An ELISA is a technique used by laboratories to detect, quantify, and purify proteins from samples. Since it uses antibodies, it can also be expensive since storage conditions and time can affect their performance.
It is, therefore, crucial to optimize ELISA results by optimizing the binding conditions, so you don’t need to buy a new kit or redo the experiment. An ELISA kit contains a capture antibody that binds with the protein of interest to immobilize it on the surface of the well. There is also a detection antibody that will recognize it and generate a signal to detect once you add a substrate solution after incubating.
The more proteins are in our sample, the stronger the signal will be. Here are some ways to get the most out of an ELISA kit when conducting tests.
Dilute your Samples Correctly
It is essential to know how much protein you are loading into each well before beginning an experiment with an ELISA kit. It can affect whether you can detect a signal. If you use a concentrated sample, the antibodies in the kit might not bind with all of them. So, you will have some wells with no captured proteins.

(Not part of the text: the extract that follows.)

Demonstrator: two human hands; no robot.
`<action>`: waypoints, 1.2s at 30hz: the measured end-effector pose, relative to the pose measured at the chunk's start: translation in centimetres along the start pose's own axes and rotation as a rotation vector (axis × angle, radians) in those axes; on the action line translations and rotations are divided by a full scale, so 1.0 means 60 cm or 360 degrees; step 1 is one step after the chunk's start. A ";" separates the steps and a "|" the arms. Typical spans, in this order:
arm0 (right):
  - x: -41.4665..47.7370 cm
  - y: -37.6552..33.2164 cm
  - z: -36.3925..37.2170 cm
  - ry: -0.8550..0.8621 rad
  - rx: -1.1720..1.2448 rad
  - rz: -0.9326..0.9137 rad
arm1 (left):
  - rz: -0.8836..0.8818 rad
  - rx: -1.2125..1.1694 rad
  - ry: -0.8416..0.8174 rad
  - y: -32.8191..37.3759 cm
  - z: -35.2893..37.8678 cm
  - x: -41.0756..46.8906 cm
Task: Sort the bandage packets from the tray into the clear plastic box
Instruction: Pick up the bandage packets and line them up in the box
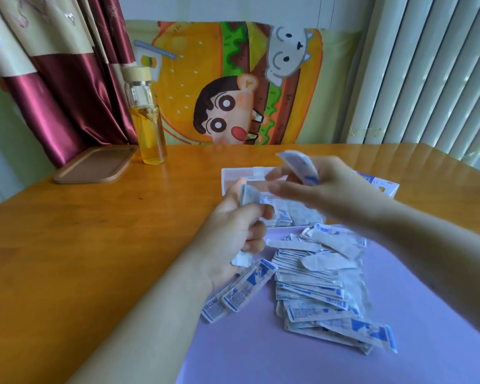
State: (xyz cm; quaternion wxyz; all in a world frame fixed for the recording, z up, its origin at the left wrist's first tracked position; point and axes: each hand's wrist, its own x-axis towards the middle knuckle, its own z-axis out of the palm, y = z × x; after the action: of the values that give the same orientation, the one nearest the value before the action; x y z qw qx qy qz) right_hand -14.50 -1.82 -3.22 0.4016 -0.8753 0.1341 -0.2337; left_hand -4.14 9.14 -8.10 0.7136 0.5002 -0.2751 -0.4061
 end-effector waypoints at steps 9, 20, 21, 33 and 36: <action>0.097 -0.020 -0.055 -0.0483 0.0323 0.0250 | 0.0141 0.0421 -0.0225 0.095 0.023 0.062; 0.166 0.045 -0.089 0.0230 -0.0525 0.0241 | 0.0065 0.1048 -0.0095 0.079 0.054 0.190; 0.172 0.054 -0.092 0.0216 -0.0632 0.0266 | 0.0054 0.1175 -0.0061 0.077 0.050 0.210; 0.211 0.149 -0.118 -0.0117 -0.1032 0.0456 | -0.0674 0.1217 -0.0186 0.037 0.069 0.304; 0.208 0.167 -0.123 -0.0115 -0.1013 0.0401 | -0.0769 0.1292 -0.0188 0.031 0.066 0.309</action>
State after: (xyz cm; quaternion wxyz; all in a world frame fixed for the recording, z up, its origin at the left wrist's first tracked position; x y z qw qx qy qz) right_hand -8.14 -18.22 -2.92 0.1387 -0.9410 0.2930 -0.0974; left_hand 2.89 -8.35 -5.22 0.3287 0.7643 -0.3276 -0.4479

On the other hand, if you dilute your sample a lot (or there is very little protein in each well), the antibodies will bind with all the proteins in the wells, but there won’t be enough to generate a signal. Therefore, you have to be careful when diluting the sample to avoid being too concentrated or too dilute. If you know how to do ELISA sample dilution, it will make your work easy.
Optimize Antibody Binding Conditions
They make antibodies to recognize certain types of proteins. It ensures they have different binding conditions required before being able to bind to it. Varying ELISA kits may need variable incubation time and temperature before you denature the proteins enough for them to bind with the capture antibody. You can optimize binding conditions by using other antibodies tested on your sample at various temperatures or times.

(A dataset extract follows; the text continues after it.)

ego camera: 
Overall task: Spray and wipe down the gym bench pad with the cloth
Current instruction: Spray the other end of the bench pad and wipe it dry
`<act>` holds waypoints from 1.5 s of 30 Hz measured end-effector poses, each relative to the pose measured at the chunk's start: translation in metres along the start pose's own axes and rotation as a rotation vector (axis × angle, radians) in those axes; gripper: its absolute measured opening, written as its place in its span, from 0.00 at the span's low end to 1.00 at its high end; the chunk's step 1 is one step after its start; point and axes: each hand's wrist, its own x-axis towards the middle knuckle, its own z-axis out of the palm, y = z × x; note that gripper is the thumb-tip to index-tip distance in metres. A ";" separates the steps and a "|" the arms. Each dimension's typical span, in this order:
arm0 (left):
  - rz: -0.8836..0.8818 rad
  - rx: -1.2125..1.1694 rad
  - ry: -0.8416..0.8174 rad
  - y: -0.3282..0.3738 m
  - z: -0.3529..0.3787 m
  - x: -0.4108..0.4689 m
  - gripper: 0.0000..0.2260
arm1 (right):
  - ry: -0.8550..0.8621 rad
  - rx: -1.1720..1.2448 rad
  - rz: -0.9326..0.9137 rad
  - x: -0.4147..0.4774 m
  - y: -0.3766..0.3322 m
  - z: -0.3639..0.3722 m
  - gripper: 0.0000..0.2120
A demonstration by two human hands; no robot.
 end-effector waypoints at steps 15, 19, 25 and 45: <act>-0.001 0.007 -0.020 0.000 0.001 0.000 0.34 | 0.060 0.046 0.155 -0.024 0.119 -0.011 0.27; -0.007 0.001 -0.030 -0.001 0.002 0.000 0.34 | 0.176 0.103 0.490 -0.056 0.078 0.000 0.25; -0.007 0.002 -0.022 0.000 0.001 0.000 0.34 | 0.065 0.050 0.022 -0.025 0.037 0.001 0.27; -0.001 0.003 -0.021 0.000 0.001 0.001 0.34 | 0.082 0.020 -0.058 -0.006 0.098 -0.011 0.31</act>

For example, if one antibody needs 1 hour at 37°C, diluting it at 1:100 will need 10 hours and 1:1000 30 hours at the same temperature.
Use a Standard Curve
Before doing an ELISA test, it is essential to know how much protein is in your samples to compare it to the standard curve later. There are standards in ELISA kits, so you can use them to determine the protein concentration in diluted samples.

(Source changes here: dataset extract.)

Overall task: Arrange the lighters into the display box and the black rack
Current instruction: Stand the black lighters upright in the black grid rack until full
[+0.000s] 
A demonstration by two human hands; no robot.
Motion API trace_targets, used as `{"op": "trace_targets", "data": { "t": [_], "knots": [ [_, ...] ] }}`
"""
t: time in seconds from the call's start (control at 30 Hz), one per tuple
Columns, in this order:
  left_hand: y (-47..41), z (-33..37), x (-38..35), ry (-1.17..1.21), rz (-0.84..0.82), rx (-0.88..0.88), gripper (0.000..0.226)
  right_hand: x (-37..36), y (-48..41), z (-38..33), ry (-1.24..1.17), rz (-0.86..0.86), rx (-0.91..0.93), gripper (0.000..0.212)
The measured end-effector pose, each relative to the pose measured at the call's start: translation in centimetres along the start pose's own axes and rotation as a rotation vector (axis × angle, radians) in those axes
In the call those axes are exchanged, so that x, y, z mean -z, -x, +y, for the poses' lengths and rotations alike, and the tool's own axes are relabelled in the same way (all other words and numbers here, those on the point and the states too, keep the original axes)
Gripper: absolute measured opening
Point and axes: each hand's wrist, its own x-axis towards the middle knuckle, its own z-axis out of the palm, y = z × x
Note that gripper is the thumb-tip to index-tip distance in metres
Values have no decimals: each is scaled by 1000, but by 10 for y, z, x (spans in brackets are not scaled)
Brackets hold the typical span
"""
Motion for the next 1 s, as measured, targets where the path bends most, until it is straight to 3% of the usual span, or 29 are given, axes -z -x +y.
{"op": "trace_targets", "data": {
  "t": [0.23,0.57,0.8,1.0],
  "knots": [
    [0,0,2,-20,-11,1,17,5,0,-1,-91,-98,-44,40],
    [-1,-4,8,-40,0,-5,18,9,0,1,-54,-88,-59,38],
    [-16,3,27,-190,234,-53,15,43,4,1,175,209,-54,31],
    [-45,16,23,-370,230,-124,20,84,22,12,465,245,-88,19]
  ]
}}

You must maintain the dynamic range of the apparatus that you are using to read the plates. When preparing the standard curve, the top standard should have an OD below the highest dynamic range. It makes the extrapolation of the curve easy and more accurate.
Use Positive and Negative Controls
It is crucial to include controls when experimenting to know if your method works appropriately or not. Positive control contains the protein that the capture antibody binds with, while negative control does not have any protein.
Doing this will increase the chances of you getting the desired results faster.
Normalize Your Samples for Accurate OD Comparison
Normalizing your samples is a crucial step when you need to compare between different experiments. First, subtract the non-specific background from each well and divide the total signal by its protein concentration.
This way, all of your samples will have the same baseline so you can accurately see the amount of signal from the specific protein of interest.
Optimize Imaging Settings
Setting up your imaging conditions can affect the intensity of the optical density signal. To see all wells clearly on a plate, you must adjust brightness and contrast, regardless of how strong or weak the signal is.
Next, turn off background subtraction and auto exposure. That way, you can control the exposure time best for your sample, especially if it has a powerful signal or a weak one. You can also adjust the gain to ensure that all wells will have a similar exposure time. It ensures that there is no bias when comparing samples on the same plate.
Be Wary of The Limitations of ELISA Assays
There may be some inaccuracies with ELISA kits. However, it will depend on how you use them. If you did not test your samples thoroughly or your antibodies are not working appropriately, you may get the wrong results. Interpreting your results can be challenging when your samples have strong signals, or you have nonspecific binding.
If you are using ELISA kits with polyclonal antibodies, keep in mind that they may not be precise, although they have a broad target range. If you don’t have the target antigen, you won’t be able to use monoclonal antibodies.
Conclusion
ELISA is the most commonly used type of protein quantification assay. Researchers and laboratories prefer to use them as they are easy to use, cost-effective, and readily available. The kits are available for different targets, such as cytokines, growth factors, and immuno-oncology. You can use the kits to get optimal results if you adhere to the principles above.